TASK DESCRIPTION: Look below for the line that contains "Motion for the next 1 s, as" and the line that contains "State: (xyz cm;", then restate both of them and every line in between, exactly. No picture goes in the copy.
#### INPUT
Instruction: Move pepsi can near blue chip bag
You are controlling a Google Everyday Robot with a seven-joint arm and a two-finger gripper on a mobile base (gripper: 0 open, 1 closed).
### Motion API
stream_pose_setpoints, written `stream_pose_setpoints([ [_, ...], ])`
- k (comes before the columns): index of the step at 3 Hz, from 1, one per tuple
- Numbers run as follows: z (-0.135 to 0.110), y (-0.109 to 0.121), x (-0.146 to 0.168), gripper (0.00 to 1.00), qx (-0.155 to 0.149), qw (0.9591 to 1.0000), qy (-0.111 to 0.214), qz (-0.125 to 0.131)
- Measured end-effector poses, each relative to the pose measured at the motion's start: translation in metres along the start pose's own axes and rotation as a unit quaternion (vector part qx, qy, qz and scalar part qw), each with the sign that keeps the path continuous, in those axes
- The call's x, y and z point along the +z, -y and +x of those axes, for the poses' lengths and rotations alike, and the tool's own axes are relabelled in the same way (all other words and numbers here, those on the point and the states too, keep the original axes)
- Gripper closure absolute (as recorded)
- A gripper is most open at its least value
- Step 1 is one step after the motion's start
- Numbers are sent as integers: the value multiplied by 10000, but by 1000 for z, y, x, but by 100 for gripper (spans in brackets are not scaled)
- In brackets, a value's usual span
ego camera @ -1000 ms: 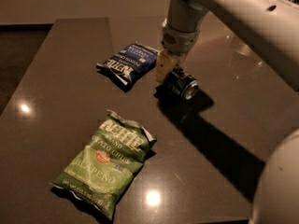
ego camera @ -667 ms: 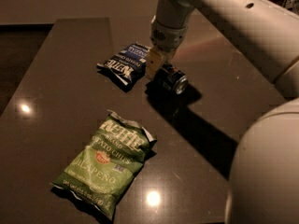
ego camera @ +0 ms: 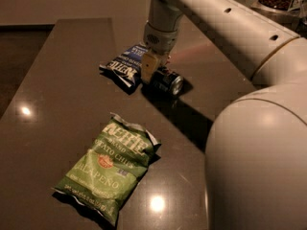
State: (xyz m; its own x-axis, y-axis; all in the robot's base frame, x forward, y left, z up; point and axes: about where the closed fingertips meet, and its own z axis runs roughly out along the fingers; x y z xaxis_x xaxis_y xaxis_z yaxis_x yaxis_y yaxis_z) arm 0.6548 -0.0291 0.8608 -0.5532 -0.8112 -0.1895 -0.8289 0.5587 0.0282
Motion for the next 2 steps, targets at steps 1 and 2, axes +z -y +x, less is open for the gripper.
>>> stream_pose_setpoints([
  [1,3,3,10,28,-52,10000,4,41],
  [2,2,3,11,5,-54,10000,13,43],
])
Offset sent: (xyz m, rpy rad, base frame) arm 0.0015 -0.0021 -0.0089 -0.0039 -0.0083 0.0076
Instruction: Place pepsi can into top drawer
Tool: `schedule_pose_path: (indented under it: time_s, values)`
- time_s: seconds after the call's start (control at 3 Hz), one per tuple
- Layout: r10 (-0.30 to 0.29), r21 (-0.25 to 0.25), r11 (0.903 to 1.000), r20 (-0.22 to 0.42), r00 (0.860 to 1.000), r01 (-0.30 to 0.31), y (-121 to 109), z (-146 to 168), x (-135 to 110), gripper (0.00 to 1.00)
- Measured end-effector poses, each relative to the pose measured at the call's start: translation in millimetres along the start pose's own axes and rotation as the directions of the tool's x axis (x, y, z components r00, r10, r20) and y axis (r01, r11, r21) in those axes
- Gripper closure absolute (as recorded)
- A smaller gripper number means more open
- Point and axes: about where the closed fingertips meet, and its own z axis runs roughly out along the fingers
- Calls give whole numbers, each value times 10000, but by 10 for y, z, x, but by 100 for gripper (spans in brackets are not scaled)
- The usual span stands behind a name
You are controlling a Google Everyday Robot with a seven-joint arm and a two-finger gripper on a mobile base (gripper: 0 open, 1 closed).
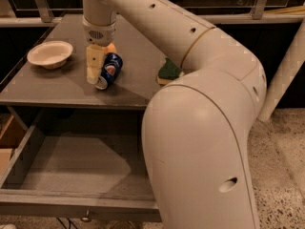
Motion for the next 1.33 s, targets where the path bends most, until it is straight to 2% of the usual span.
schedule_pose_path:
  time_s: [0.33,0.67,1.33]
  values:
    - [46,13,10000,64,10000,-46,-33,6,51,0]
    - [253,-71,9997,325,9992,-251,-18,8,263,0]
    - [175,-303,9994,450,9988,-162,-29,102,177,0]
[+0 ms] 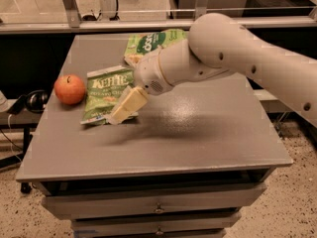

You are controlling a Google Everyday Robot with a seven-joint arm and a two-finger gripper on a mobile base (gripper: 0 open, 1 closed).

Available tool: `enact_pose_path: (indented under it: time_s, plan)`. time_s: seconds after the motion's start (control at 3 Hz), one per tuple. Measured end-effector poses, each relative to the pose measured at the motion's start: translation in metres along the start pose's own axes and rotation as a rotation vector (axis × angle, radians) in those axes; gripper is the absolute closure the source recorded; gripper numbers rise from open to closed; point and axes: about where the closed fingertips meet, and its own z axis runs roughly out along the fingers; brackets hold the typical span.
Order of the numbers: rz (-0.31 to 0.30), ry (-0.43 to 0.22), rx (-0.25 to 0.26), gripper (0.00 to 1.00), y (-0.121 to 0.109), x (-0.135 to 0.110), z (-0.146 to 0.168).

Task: Move green jalapeno chip bag near apple

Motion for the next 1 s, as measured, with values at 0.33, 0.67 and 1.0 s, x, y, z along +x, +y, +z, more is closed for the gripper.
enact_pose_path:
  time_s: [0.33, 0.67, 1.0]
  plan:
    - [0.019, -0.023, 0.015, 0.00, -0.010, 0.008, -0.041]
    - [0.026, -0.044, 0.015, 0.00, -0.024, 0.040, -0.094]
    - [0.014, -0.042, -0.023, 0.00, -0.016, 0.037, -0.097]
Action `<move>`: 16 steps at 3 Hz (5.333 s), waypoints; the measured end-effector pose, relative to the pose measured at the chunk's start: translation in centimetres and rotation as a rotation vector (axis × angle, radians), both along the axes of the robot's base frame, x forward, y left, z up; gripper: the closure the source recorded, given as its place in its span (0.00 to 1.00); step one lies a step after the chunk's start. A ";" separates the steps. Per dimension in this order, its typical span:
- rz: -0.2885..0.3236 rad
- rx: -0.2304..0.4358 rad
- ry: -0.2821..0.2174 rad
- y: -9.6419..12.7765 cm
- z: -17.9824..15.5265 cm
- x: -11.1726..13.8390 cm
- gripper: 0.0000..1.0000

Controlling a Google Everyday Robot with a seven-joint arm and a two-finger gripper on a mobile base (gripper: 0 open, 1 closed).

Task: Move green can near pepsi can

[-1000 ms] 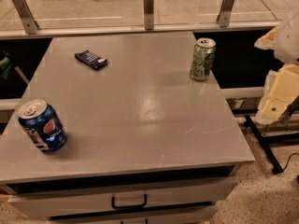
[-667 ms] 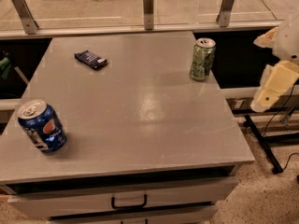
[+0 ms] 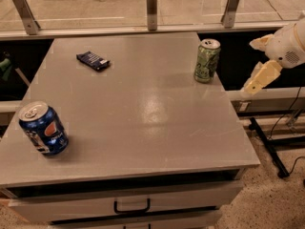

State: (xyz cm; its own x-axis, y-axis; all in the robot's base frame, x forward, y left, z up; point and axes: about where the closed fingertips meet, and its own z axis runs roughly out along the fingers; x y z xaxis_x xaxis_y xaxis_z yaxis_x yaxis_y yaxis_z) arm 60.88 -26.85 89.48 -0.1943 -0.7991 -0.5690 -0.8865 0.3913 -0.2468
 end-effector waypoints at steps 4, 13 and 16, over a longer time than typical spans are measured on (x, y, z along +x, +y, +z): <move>0.117 0.588 0.110 10.9 -2.5 6.1 0.19; 0.700 0.769 0.261 33.9 1.6 -3.6 1.00; 1.021 0.760 0.338 45.0 1.1 -12.8 1.00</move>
Offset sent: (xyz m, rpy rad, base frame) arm 0.0980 0.0482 -0.0266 0.5331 0.0025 0.0252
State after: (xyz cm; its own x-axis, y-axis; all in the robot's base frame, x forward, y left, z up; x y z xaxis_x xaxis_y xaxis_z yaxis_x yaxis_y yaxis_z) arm 48.12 18.20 90.60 0.0817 -0.1748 -0.9812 -0.8383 -0.5446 0.0272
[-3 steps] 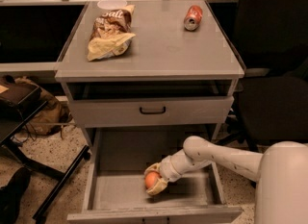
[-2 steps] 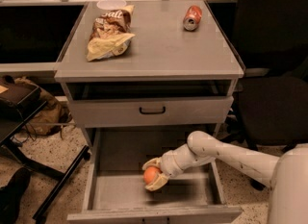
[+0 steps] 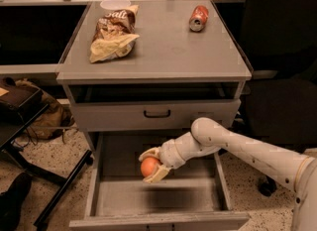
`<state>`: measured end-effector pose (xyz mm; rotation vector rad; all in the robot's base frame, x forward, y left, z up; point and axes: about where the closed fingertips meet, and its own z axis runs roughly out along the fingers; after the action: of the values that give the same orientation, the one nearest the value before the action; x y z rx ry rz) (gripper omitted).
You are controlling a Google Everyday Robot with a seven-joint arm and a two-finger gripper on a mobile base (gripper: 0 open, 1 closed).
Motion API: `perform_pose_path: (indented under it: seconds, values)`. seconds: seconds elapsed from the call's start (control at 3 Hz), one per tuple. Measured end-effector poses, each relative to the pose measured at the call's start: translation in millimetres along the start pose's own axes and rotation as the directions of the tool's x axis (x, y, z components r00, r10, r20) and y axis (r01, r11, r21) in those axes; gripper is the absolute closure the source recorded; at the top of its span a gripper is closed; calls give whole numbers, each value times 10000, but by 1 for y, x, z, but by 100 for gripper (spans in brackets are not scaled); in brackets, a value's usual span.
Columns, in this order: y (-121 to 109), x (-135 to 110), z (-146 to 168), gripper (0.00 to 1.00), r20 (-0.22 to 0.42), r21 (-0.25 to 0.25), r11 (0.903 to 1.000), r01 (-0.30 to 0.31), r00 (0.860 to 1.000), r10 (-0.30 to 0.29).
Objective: Pick orange from middle drawer and place on counter
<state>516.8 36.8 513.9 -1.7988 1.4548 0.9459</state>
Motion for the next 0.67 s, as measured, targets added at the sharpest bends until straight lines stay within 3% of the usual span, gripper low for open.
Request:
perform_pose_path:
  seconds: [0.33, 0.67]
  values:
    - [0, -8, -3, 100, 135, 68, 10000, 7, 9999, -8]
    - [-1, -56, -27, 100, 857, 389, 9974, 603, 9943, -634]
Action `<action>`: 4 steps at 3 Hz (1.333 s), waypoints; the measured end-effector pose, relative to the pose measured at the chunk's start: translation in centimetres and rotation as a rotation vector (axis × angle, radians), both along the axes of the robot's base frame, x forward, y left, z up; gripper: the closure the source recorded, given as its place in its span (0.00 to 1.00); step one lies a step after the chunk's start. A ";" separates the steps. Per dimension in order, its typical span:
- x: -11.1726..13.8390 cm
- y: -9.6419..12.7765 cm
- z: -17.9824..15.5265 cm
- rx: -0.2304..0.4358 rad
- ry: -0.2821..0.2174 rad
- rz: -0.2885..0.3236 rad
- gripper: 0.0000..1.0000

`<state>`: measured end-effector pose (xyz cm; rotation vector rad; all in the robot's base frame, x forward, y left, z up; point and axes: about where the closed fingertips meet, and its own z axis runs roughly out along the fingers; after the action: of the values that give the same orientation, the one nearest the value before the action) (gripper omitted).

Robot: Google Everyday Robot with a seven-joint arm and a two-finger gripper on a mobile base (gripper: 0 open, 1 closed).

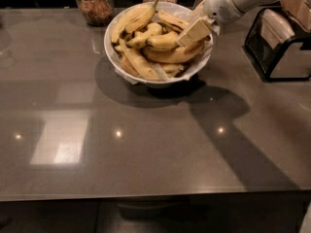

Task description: Pick banana from white bowl

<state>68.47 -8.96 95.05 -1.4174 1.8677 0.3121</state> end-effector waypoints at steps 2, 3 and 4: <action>-0.1 0.3 0.0 -0.009 -0.002 0.002 0.99; -0.5 0.3 0.9 -0.032 -0.018 0.000 1.00; -1.5 0.5 2.6 -0.033 -0.056 0.008 1.00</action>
Offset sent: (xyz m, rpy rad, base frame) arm -0.0062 0.0005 0.0144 -0.0633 -0.0335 -0.0028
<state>67.02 -8.50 97.69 -1.4419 1.8301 0.2440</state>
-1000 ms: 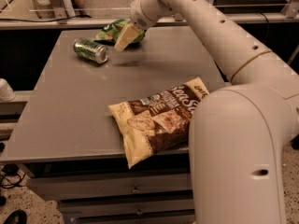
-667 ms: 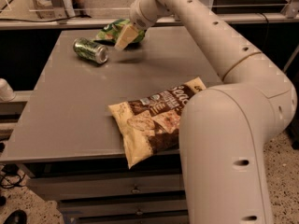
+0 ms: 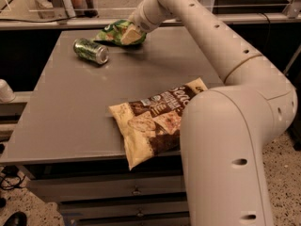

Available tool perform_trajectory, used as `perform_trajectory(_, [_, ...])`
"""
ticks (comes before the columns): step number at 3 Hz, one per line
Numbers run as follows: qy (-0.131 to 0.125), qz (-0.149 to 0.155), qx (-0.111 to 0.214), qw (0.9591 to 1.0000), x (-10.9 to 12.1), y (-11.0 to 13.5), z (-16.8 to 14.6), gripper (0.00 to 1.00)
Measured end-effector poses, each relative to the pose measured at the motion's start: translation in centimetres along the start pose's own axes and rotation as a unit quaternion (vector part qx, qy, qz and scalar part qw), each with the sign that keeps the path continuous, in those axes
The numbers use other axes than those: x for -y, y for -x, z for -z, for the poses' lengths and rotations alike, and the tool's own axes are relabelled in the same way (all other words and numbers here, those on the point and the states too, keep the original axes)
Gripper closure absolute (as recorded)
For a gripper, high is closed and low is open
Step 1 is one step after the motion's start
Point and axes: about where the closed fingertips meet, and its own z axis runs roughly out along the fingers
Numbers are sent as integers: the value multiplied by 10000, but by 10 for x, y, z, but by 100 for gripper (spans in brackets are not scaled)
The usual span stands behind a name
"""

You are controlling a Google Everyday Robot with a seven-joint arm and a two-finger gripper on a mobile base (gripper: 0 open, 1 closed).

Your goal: Pick green rice chip bag

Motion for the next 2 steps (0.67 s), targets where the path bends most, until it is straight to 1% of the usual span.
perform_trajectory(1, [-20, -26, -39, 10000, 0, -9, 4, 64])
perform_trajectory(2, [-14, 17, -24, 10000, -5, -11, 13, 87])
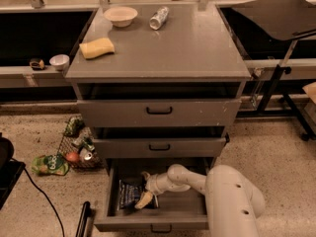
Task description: Pick blue chip bag from bottom drawer and place on counter
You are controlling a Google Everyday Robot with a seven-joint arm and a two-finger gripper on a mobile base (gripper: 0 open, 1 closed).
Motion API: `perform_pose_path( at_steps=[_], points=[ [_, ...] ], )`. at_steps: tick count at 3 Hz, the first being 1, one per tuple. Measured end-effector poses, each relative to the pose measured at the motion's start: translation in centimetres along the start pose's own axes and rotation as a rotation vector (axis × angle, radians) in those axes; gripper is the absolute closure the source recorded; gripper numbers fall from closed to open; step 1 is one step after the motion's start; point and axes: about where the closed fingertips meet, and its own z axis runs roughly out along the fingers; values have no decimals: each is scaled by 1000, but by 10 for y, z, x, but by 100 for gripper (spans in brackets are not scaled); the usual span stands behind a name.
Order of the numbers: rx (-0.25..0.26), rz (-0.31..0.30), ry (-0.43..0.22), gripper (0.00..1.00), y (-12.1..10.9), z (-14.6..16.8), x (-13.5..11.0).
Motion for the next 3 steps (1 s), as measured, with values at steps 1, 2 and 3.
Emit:
perform_pose_path(
  at_steps=[1, 2, 3],
  points=[
    [14, -3, -18, 0, -5, 14, 11],
    [19, 0, -20, 18, -8, 22, 21],
    [26, 2, -27, 41, -9, 24, 25]
  ],
)
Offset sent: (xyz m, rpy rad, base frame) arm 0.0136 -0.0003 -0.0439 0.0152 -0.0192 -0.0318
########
RESPONSE BOX:
Motion for the next 1 s, as measured, with values at 0.33, 0.67 and 1.0 s, x, y, z along +x, +y, +z, more is closed for the gripper.
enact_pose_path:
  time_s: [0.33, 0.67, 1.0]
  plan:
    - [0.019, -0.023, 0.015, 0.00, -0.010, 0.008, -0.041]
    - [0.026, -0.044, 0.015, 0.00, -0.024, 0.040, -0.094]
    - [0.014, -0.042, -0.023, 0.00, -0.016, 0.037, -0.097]
Action `<move>`: 16 steps at 3 Hz (5.333 s), waypoints; the measured end-effector pose, relative to the pose measured at the chunk's start: translation in centimetres and rotation as a rotation vector (axis × angle, radians), both along the axes of the robot's base frame, x forward, y left, z up; gripper: the closure the source recorded, given as its place in its span (0.00 to 1.00); step one lies a step after the chunk's start. A ";" separates the steps. Per dimension in this order, its typical span:
- rz: -0.2885..0.3236 rad
- rx: -0.2304..0.4358 rad
- ry: -0.2821..0.2174 rad
- y: -9.6419..12.7765 cm
- z: -17.9824..15.5265 cm
- x: -11.1726..13.8390 cm
- gripper: 0.0000..1.0000

Controlling a Google Everyday Robot with a seven-joint arm and a two-finger gripper on a mobile base (gripper: 0 open, 1 closed).

Task: Move green can near pepsi can

[-1000 ms] 
[-667 ms] 
[+0 ms] 

State: (xyz cm; its own x-axis, y-axis; all in the robot's base frame, x forward, y left, z up; point and axes: about where the closed fingertips meet, and its own z axis runs roughly out along the fingers; x y z xaxis_x xaxis_y xaxis_z yaxis_x yaxis_y yaxis_z) arm 60.88 -26.85 89.48 -0.1943 -0.7991 -0.5690 -0.8865 0.3913 -0.2468

With this, the exercise is finished.